WHAT YOU NEED TO DO - Once you find a line containing the word "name" in the entries below, copy it.

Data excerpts
-- Opening Marker --
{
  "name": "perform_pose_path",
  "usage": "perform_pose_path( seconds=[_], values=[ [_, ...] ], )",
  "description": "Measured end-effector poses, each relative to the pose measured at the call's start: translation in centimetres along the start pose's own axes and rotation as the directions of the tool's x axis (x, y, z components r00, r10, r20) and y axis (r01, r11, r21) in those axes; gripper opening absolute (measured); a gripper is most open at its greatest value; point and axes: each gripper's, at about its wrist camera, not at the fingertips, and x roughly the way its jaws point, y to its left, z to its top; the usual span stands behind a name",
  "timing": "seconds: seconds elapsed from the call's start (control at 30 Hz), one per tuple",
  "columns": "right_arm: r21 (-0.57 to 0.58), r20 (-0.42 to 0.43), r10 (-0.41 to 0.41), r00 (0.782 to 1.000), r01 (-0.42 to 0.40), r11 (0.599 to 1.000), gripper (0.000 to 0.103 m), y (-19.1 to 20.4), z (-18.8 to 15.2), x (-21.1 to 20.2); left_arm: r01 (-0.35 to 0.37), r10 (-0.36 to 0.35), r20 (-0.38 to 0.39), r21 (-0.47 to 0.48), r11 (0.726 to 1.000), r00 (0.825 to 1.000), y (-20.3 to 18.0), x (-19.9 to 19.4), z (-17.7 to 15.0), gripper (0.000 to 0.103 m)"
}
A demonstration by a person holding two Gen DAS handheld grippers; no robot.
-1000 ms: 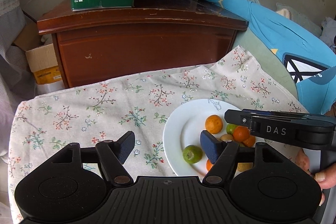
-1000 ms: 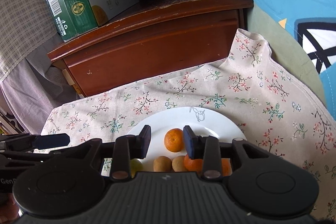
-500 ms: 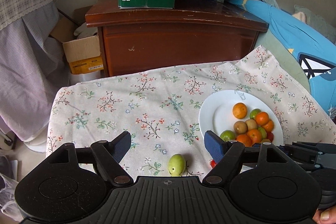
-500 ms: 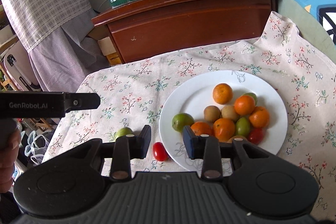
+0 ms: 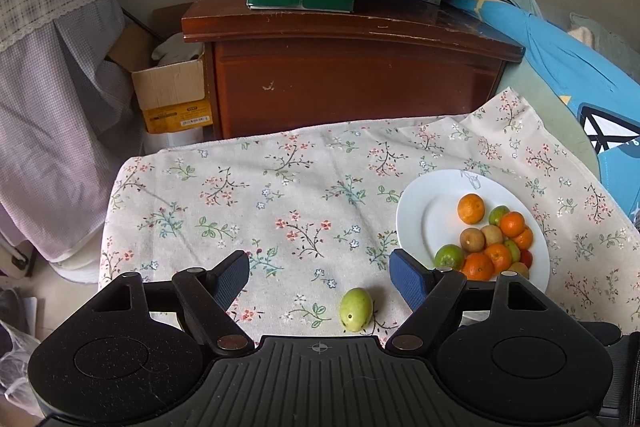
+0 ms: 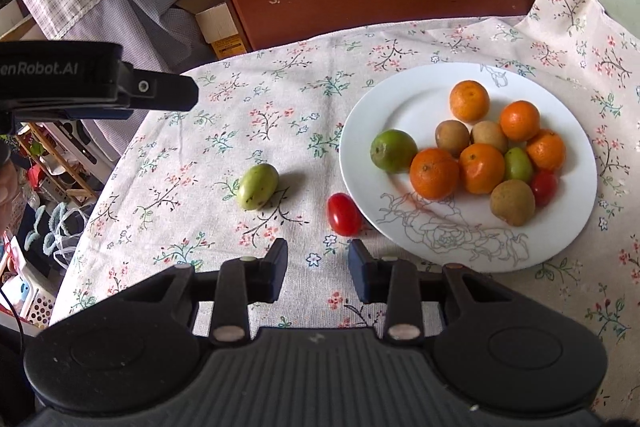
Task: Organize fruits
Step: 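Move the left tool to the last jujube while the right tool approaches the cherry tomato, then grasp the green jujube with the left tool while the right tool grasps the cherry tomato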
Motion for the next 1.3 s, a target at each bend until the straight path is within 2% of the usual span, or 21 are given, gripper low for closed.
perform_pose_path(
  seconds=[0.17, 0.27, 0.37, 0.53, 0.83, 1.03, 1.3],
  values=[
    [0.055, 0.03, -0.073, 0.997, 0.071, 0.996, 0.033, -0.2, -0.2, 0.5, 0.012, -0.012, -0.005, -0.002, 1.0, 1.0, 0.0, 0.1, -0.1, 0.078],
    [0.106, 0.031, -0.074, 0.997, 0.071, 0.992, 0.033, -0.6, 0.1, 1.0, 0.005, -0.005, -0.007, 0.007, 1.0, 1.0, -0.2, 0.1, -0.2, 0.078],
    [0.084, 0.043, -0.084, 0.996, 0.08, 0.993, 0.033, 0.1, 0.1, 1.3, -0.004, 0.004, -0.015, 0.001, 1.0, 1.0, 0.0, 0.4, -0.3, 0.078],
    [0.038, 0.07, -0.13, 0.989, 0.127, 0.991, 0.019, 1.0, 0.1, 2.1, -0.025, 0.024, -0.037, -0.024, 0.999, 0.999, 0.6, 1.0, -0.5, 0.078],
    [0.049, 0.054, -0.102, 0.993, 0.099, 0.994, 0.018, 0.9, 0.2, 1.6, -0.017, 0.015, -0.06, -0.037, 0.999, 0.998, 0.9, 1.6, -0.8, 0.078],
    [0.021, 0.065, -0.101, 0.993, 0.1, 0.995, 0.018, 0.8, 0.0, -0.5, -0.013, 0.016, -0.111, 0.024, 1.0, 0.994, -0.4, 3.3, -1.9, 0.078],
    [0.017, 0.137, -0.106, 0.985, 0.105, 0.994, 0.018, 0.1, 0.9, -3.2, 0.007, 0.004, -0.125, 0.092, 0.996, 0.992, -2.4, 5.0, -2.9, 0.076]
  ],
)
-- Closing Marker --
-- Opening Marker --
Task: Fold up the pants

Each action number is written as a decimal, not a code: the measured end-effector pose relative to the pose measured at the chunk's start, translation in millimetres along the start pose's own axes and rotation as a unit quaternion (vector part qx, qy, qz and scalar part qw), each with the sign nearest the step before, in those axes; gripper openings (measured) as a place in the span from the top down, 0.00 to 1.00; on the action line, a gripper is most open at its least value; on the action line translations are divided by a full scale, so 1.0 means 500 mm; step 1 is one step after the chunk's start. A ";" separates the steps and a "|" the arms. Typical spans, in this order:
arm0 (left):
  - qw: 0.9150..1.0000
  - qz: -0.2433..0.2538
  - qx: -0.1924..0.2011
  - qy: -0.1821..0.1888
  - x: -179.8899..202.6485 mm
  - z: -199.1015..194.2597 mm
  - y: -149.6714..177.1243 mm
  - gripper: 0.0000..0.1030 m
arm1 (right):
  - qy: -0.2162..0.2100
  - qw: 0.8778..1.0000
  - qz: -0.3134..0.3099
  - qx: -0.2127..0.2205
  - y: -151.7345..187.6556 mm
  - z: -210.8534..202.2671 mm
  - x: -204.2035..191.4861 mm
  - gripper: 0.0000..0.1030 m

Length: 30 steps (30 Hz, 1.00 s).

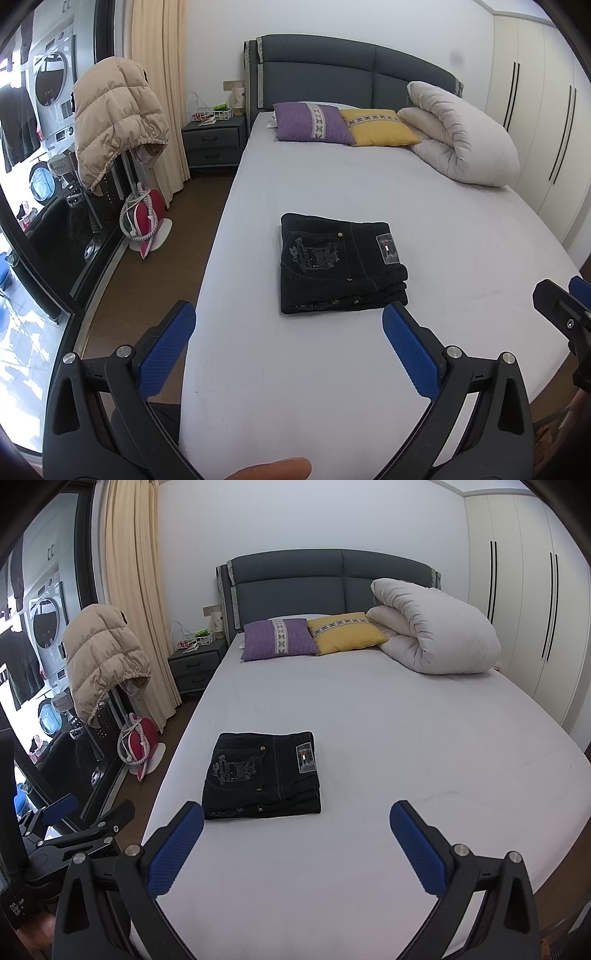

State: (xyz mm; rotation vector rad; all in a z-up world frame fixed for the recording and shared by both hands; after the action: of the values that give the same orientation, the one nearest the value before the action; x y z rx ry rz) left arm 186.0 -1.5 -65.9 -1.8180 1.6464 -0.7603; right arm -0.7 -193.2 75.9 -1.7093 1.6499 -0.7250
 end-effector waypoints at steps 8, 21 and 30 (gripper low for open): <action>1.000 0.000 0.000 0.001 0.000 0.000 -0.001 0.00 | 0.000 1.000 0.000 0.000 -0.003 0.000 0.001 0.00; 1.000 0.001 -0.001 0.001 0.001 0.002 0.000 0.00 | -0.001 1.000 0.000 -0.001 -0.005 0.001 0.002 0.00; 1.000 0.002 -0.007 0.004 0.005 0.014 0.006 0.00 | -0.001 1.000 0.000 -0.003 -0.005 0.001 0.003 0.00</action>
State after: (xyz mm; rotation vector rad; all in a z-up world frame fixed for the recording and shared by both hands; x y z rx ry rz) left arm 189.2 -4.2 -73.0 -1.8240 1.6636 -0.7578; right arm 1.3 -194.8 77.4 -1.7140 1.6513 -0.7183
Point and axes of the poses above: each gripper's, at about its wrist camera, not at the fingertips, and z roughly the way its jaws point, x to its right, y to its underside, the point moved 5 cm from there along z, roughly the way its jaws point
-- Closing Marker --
EXPECTED ANSWER -
  "name": "perform_pose_path",
  "description": "Measured end-effector poses, each relative to the pose measured at the call's start: translation in centimetres along the start pose's own axes and rotation as the directions of the tool's x axis (x, y, z components r00, r10, r20) and y axis (r01, r11, r21) in those axes; gripper opening absolute (measured); a gripper is most open at its greatest value; point and axes: each gripper's, at about its wrist camera, not at the fingertips, and x roughly the way its jaws point, y to its left, z to its top; the usual span stands behind a name",

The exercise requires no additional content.